After the single interval, we meet Prince Désiré; and Andrei Upkin portrays a noble soul yearning for love. I enjoyed Edur’s new choreography for the Prince’s guests including a dance for the five men with the four hunters that brims with enthusiasm for the chase and contrasts with Désiré’s reluctance. Edur has revised the vision scene including, as he explains in the programme, some music not included in previous Estonian Ballet production, including “an incredibly beautiful violin solo to accompany the romantic duet of Aurora and Désiré.” He also pays tribute to Conductor Vello Pähn who worked closely with him on the selection of the music. Georg and Upkin create a convincing, blossoming love affair, and Upkin’s ability for emotional projection is well suited to the role.
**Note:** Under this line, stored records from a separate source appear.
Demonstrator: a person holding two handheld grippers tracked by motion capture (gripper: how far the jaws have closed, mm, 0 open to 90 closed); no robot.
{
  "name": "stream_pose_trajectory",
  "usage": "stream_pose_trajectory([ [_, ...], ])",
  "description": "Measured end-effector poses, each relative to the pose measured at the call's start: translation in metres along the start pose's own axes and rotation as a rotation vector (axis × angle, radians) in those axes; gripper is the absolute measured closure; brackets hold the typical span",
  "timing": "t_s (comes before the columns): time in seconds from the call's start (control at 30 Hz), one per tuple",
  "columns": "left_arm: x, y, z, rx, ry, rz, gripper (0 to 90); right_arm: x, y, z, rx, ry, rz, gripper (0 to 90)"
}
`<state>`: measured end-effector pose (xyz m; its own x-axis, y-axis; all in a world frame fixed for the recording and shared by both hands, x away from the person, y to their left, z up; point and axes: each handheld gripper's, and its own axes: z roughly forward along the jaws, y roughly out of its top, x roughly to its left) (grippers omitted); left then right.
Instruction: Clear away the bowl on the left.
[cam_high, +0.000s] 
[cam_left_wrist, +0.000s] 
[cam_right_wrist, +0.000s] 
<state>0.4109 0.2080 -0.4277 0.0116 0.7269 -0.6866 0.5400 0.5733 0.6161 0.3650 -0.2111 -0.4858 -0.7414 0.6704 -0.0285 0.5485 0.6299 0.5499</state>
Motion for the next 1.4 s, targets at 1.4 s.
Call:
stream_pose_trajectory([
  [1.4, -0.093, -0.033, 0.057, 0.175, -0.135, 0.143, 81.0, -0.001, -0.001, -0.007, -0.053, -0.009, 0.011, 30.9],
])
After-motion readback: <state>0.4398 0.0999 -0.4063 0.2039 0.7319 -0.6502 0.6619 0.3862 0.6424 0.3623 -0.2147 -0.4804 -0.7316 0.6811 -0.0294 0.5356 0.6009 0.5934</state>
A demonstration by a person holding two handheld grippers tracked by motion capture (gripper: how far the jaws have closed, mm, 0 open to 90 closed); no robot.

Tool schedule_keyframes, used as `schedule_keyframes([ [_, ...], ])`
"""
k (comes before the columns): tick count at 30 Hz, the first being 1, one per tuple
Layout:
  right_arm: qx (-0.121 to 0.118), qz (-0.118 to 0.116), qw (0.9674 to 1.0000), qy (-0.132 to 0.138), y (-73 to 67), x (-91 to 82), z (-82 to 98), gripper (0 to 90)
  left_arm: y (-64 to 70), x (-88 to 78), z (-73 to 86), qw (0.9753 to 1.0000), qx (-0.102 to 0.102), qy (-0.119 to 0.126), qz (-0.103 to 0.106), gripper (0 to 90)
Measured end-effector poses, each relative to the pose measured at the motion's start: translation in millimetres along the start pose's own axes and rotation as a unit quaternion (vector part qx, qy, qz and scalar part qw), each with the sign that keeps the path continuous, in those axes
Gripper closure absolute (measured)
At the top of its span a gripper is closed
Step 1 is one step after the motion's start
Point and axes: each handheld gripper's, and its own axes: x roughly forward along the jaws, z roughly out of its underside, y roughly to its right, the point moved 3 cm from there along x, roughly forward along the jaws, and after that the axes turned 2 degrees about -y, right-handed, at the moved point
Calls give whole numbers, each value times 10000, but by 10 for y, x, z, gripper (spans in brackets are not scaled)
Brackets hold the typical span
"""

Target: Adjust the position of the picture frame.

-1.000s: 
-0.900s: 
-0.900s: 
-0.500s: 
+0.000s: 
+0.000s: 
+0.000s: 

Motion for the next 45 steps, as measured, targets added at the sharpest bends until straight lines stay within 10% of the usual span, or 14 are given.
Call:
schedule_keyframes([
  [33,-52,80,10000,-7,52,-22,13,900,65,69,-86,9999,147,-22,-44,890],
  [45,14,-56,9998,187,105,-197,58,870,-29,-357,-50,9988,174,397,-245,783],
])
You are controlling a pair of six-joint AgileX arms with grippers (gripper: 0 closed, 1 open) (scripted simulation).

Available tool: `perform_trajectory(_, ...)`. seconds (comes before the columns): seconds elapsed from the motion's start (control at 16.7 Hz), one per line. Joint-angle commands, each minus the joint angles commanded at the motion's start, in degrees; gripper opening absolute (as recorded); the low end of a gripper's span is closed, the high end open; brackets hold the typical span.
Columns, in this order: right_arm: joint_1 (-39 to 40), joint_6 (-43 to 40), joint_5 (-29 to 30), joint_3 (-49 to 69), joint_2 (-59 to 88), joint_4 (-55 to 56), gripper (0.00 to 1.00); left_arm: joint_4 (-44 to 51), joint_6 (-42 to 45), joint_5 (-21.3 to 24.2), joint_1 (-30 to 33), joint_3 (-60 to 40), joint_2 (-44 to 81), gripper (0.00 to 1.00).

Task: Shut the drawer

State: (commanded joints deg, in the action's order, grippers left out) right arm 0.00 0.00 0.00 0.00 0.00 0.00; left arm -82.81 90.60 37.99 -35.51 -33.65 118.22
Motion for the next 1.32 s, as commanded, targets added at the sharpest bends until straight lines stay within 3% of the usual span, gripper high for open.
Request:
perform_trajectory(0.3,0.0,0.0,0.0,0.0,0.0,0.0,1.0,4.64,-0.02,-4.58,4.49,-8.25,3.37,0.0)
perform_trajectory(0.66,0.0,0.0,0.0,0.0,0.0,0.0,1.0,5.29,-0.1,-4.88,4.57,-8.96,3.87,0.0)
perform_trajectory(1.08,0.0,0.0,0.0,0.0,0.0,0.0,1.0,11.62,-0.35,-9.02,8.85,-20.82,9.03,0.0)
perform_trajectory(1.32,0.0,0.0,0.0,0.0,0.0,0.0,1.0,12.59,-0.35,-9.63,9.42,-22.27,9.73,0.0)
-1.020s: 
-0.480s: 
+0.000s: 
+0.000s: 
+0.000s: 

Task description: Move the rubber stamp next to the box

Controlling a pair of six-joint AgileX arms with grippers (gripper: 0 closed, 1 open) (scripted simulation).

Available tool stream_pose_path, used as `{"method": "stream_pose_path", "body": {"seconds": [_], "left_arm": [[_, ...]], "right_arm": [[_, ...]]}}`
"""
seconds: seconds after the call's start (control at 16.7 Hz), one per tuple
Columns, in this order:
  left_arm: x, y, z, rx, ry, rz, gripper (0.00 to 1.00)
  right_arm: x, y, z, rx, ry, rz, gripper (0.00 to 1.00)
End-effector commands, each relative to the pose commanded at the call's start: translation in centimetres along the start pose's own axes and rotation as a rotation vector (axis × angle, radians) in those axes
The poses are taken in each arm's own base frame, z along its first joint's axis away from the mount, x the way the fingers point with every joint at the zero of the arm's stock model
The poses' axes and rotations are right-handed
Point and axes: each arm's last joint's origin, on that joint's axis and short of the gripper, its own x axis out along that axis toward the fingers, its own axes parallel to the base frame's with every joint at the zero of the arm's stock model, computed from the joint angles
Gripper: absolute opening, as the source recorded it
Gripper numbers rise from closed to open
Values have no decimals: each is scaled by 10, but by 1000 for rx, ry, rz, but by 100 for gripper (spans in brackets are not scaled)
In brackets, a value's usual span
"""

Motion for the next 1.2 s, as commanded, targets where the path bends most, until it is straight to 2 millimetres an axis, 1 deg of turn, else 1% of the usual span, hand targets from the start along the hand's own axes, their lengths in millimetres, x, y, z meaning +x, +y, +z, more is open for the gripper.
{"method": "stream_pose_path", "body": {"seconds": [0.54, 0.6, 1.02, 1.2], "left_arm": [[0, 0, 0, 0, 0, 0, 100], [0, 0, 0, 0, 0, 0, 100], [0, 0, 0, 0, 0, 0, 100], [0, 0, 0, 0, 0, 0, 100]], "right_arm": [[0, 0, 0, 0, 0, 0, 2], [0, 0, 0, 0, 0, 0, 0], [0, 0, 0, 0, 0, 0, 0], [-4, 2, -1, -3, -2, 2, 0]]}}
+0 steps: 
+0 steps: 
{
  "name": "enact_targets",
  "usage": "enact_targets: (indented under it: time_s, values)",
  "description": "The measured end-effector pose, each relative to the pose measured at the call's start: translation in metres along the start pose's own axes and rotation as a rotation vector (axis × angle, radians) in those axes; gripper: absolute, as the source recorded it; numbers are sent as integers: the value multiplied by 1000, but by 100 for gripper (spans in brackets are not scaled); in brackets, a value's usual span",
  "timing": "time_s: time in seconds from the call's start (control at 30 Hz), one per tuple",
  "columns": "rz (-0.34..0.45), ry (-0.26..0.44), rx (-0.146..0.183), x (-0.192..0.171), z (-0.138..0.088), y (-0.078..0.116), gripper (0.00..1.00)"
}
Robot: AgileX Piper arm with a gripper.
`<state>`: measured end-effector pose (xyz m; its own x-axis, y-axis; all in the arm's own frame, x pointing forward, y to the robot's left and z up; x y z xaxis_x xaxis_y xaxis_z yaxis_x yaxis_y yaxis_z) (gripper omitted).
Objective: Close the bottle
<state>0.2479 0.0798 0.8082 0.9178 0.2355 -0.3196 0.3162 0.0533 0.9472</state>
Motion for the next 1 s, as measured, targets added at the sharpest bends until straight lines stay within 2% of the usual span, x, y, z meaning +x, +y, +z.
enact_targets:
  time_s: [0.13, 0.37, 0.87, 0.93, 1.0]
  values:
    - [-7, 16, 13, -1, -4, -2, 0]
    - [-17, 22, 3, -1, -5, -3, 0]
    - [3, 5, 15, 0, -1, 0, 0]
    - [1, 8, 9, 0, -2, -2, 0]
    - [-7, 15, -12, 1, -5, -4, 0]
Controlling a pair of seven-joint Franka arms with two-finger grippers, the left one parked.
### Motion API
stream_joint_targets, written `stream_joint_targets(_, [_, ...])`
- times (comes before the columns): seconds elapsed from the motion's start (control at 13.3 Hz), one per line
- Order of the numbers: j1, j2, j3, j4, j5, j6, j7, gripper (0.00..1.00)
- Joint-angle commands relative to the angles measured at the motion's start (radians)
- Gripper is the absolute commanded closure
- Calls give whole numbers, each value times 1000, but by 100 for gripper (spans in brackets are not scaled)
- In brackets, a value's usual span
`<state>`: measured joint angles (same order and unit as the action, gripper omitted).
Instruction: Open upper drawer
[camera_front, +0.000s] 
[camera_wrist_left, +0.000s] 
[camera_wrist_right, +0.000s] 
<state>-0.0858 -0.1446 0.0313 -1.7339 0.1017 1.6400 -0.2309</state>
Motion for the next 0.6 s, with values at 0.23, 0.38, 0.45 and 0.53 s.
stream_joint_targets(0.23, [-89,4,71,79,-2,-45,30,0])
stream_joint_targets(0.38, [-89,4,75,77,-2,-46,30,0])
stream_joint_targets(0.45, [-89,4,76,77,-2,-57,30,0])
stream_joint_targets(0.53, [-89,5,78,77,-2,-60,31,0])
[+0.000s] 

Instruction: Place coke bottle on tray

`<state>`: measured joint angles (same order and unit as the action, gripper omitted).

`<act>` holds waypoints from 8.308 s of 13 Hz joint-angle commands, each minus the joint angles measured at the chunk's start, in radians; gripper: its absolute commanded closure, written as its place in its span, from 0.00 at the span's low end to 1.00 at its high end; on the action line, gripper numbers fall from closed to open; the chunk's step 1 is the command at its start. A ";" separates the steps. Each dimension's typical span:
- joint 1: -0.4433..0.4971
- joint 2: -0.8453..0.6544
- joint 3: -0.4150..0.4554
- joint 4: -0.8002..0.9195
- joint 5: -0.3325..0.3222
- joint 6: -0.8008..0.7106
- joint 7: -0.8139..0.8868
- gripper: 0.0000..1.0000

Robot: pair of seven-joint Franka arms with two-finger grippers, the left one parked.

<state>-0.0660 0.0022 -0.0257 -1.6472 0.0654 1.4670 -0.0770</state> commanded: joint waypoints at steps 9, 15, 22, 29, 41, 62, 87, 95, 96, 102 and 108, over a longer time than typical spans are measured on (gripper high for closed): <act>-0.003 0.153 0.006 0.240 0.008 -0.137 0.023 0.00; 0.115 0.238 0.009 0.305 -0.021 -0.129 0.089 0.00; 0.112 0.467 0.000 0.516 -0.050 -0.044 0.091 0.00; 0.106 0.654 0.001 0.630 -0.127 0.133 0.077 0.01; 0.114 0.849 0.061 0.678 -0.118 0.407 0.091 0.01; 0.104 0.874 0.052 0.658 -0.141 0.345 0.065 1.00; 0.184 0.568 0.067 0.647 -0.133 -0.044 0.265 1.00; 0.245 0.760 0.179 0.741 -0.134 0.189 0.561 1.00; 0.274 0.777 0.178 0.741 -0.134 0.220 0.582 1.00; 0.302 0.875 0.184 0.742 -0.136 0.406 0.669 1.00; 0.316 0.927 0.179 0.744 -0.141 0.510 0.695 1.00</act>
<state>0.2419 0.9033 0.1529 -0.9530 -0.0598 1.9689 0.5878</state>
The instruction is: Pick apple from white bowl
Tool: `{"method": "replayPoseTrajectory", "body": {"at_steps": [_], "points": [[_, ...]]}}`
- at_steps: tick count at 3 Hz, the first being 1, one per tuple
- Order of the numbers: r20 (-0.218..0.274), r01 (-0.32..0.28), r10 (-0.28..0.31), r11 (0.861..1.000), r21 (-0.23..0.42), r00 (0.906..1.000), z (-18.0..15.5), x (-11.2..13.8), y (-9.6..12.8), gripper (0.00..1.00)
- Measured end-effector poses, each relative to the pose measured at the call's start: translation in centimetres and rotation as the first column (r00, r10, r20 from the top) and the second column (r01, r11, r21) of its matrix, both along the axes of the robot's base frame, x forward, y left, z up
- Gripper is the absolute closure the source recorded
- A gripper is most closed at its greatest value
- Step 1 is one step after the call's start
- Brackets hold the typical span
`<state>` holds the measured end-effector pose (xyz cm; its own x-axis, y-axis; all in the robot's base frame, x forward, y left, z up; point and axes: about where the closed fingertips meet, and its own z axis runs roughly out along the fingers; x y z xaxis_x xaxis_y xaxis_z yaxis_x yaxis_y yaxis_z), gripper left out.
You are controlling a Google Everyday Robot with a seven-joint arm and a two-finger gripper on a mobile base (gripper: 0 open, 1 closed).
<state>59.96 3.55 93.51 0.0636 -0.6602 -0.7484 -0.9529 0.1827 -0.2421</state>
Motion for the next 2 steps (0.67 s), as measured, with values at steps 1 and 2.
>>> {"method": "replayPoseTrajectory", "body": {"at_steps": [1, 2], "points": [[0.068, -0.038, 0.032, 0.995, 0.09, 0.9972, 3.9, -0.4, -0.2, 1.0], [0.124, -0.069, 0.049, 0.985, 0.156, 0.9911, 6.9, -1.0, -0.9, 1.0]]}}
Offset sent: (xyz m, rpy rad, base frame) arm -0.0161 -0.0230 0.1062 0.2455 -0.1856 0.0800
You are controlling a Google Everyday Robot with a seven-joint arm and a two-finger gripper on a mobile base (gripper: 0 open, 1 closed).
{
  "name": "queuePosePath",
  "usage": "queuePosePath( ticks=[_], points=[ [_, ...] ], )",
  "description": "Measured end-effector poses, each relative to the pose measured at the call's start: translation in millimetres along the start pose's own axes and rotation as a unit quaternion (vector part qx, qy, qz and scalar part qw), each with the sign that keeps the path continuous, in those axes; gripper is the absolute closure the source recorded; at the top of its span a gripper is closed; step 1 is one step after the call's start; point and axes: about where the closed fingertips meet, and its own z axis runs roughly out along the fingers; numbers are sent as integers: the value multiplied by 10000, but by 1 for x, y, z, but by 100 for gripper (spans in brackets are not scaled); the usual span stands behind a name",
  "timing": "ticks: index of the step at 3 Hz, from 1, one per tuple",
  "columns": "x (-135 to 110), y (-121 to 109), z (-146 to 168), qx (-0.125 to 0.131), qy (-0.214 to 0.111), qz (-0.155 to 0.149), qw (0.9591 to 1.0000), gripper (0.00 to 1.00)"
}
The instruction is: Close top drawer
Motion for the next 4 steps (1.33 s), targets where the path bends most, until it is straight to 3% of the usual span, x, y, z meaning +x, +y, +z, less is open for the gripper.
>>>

After skirmishing with Carabosse and the transforming kiss, we move on to a masqued ball with the courtiers in ravishing gold and red costumes in a celebratory court dance. Throughout the ballet, in the ensemble sections both the men and women perform to a high standard. Watching a class taken by Age Oks (Agnes Oakes in her ENB and BRB days) it was a delight to watch her move as elegantly and precisely as ever, setting a fine example for the company.
In the masqued dances, the masks are put aside at the start of each sequence and I appreciated seeing the artist’s faces. All this choreography is new and I enjoyed the lascivious tussling of Heide Kopti and Eneko Amorós as the cats, and a suitably wolfish Alexander Prigorovski. Jonatan Davidsson as the Bluebird tackled the demanding choreography with high jumps and crisp execution. Nanae Muruyama’s performance as Princess Florina made me wish I could see her Aurora debut later in the season. Edur has also created a duet for Cinderella and her Prince, ably performed by Abigail Sheppard and Jonathan Hanks. While charming it was overshadowed by the animal crackers beforehand and the finale for Aurora and Désiré. The grand pas de deux made for a suitable climax with both Georg and Upkin excelling technically and with great musicality as well as generating the chemistry of a grand romance.
All told, I enjoyed the new production and this beautiful setting of many people’s favourite ballet deserves to remain in the Estonian Ballet rep for many years.